Peneliti Forum Masyarakat Peduli Parlemen Indonesia (Formappi), Lucius Karus, menilai penunjukan penjabat kepala daerah gelombang dua yang bakal dilakukan pada Oktober 2022, dikhawatirkan memunculkan potensi terjadi pilkada tidak langsung. Lucius mengaku, potensi itu bisa terjadi jika penjabat yang ditunjuk pemerintah menjalankan pekerjaannya dengan sangat baik (31/7). Hal itu memunculkan anggapan publik agar tidak repot pilkada lima tahun, kepala daerah dipilih oleh DPRD saja. Menurut Lucius, di satu sisi kinerja penjabat kepala daerah yang baik menguntungkan daerah, sedangkan di sisi lain hal itu menjadikan alasan para politikus di daerah untuk mengusulkan sistem pemilihan kepala daerah dari langsung menjadi tidak langsung.

Selain itu, Lucius menyoroti pola relasi antara DPRD dan kepala daerah. Dalam banyak hal DPRD masih sangat tergantung dengan kepala daerah, khususnya terkait dengan anggaran. Jelang 2024, Lucius mengatakan anggota DPRD yang berencana akan maju lagi dituntut memiliki ‘amunisi’, dan dapat muncul persoalan ketika kebijakan yang dilakukan penjabat kepala daerah khususnya terkait kebijakan anggaran tidak sesuai dengan kemauan DPRD.
Menurutnya, persoalan tersebut bisa diatasi kalau aturan teknis dari Kemendagri tegas mengatur soal pola relasi antara DPRD dan penjabat kepala daerah. Sebab, penjabat kepala daerah yang ditunjuk tahun 2022 akan terlibat pembahasan untuk tahun anggaran 2024 pada 2023.

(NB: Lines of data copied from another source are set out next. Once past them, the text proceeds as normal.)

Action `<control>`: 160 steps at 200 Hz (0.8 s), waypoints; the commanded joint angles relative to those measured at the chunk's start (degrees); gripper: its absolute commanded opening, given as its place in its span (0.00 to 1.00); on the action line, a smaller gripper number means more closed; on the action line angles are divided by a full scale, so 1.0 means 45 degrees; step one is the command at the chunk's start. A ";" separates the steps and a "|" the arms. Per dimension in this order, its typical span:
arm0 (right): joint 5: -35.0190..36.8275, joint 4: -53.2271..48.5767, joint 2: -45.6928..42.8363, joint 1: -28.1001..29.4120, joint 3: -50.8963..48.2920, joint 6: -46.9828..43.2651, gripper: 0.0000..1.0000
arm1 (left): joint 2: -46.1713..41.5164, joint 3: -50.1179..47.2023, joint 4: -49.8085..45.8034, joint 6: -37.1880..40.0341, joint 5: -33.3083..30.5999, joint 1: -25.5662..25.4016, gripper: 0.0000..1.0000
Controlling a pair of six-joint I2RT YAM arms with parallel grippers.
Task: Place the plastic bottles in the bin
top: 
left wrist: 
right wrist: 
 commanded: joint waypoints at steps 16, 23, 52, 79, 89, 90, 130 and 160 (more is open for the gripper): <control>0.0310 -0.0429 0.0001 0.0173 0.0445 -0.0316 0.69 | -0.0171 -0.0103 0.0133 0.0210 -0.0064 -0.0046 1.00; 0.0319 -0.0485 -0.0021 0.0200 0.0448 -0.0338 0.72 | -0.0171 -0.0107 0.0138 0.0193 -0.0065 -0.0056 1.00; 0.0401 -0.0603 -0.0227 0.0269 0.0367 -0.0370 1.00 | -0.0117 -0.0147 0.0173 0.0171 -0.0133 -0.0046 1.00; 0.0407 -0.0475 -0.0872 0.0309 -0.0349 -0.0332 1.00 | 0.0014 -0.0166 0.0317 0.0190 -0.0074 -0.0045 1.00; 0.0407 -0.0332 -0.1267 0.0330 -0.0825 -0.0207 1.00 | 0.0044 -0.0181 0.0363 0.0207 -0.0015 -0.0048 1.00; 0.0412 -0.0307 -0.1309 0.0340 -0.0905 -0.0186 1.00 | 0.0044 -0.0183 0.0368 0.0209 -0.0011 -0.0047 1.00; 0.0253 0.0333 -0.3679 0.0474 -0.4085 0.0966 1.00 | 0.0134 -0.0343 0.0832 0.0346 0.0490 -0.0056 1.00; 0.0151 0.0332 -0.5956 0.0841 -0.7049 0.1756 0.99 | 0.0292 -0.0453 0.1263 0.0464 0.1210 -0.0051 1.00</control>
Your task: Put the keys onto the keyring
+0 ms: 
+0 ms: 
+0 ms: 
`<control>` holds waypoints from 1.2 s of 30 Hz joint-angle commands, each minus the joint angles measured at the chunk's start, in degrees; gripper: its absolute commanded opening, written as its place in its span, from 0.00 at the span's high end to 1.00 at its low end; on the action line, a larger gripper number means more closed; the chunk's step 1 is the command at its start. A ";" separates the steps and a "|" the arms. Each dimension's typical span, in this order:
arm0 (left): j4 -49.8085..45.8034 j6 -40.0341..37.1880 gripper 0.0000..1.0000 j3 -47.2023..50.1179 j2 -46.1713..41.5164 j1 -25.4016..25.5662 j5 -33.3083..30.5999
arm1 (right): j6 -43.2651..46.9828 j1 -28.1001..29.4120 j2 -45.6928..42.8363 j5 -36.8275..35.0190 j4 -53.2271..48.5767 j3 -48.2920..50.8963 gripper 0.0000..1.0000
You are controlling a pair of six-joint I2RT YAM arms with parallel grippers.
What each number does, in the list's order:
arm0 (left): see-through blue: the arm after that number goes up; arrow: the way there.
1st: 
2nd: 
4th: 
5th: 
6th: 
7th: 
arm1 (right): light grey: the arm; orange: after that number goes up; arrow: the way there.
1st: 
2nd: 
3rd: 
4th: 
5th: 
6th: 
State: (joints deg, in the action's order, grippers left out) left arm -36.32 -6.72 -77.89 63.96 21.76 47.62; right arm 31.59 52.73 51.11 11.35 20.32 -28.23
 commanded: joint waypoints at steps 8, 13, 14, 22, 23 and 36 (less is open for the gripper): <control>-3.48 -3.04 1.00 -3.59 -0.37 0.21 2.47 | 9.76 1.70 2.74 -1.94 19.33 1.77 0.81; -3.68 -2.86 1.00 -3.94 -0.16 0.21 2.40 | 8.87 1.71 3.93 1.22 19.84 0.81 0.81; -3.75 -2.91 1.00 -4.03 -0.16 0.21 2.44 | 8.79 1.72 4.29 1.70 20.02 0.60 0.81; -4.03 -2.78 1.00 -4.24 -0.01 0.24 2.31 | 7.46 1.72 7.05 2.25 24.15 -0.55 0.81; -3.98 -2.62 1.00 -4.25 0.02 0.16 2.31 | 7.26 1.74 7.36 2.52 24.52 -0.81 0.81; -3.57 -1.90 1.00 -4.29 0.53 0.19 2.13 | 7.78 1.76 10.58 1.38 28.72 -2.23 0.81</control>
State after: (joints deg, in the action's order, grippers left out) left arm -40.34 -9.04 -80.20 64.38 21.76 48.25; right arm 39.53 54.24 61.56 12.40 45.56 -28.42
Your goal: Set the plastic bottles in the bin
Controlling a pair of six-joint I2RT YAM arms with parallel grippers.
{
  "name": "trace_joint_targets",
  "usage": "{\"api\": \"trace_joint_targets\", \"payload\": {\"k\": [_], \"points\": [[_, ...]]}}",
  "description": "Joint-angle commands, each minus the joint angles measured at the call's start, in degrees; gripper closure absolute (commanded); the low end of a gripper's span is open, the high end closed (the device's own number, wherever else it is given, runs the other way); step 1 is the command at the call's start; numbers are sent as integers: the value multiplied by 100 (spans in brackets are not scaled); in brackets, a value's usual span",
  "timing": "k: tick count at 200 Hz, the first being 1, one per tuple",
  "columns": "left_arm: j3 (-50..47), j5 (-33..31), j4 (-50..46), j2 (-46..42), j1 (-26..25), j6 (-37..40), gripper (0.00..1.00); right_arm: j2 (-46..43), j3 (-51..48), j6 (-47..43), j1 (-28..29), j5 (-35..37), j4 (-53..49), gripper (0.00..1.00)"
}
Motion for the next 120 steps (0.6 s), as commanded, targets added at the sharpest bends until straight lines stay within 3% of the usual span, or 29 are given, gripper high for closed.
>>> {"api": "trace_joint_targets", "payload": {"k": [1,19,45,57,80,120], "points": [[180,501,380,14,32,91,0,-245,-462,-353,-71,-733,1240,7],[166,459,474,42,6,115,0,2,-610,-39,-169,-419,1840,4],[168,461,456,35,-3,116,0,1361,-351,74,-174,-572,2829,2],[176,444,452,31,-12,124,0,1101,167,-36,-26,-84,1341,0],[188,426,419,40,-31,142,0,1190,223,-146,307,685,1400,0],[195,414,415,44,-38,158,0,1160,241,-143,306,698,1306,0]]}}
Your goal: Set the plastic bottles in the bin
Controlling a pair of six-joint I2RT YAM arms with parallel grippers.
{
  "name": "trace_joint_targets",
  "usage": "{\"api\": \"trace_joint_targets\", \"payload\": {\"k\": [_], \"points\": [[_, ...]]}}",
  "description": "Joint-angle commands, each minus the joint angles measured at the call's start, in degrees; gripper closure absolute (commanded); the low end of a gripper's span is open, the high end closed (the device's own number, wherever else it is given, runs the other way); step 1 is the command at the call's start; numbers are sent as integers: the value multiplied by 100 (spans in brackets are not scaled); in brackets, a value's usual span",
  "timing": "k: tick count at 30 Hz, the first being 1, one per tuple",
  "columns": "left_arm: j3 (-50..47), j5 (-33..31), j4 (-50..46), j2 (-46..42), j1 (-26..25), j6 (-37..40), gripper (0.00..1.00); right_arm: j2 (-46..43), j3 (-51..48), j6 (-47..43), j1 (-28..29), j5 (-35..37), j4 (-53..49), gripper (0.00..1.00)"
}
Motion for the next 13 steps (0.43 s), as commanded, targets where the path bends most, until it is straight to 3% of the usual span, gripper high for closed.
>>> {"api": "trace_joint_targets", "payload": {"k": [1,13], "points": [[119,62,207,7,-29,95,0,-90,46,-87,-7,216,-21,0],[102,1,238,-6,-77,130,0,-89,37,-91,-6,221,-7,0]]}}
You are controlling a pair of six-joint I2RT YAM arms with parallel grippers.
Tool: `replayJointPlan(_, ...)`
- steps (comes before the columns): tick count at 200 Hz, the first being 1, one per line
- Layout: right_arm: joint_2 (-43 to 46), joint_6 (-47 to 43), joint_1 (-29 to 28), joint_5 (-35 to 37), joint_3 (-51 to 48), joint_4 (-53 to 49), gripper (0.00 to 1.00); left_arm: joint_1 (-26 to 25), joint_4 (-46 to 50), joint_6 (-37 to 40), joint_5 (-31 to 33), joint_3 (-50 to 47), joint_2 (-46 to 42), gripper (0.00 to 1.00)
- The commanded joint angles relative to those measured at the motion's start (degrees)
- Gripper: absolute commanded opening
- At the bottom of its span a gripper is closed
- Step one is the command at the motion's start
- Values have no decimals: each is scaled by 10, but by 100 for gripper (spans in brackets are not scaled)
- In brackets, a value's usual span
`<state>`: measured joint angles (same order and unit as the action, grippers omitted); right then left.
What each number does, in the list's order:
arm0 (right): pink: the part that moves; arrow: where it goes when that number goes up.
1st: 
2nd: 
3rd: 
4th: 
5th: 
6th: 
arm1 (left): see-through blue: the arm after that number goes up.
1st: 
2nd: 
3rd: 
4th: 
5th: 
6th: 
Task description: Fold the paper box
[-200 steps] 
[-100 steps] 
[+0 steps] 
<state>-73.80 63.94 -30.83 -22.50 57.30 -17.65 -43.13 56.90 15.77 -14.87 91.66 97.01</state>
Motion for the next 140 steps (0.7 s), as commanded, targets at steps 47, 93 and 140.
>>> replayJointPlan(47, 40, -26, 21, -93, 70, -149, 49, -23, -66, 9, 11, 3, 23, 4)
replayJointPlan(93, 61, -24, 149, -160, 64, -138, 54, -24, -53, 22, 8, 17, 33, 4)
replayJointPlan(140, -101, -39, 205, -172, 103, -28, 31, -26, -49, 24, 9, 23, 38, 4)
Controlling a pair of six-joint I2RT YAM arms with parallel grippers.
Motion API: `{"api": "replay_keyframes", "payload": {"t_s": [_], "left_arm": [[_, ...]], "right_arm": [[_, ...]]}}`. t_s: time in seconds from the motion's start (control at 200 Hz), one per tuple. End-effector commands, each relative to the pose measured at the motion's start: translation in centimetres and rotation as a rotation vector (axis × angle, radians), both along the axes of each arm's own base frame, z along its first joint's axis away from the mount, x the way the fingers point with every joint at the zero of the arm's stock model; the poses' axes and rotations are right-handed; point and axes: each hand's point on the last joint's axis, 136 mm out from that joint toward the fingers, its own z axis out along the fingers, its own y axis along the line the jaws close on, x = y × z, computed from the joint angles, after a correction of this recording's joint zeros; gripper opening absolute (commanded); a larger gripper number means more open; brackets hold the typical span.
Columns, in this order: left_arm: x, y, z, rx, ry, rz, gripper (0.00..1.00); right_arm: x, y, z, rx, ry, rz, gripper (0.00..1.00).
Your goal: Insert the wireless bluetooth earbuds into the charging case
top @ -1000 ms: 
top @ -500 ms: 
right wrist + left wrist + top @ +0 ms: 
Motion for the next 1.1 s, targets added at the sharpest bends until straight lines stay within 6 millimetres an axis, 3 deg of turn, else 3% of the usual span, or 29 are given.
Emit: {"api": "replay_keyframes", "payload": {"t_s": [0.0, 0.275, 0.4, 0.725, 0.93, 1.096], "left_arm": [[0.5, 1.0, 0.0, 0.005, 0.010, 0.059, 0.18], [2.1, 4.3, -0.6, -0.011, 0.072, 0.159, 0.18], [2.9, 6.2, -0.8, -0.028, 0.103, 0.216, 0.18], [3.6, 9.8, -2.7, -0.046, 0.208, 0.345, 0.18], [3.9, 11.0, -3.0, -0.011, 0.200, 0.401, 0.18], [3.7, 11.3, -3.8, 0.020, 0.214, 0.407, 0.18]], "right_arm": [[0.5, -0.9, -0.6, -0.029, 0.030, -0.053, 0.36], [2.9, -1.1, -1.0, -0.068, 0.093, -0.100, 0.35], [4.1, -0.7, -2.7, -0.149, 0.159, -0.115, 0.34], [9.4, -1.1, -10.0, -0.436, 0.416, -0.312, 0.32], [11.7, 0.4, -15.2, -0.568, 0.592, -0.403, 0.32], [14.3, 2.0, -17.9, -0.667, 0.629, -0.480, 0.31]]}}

Wakil Sekretaris Jenderal Komite Independen Pemantau Pemilu (KIPP) Jojo Rohi menilai pemerintah perlu menegaskan kembali penjabat merupakan pendelegasian dari pemerintah pusat agar persiapan pemilu dan pilkada 2024 itu menjadi lancar. Sementara, Direktur Eksekutif Lingkar Madani (LIMA), Ray Rangkuti, menilai penunjukan pejabat akan menguntungkan Presiden Jokowi. Salah satunya, para penjabat dipastikan tidak akan melakukan penyalahgunaan wewenang untuk partai politik atau kandidat calon presiden tertentu.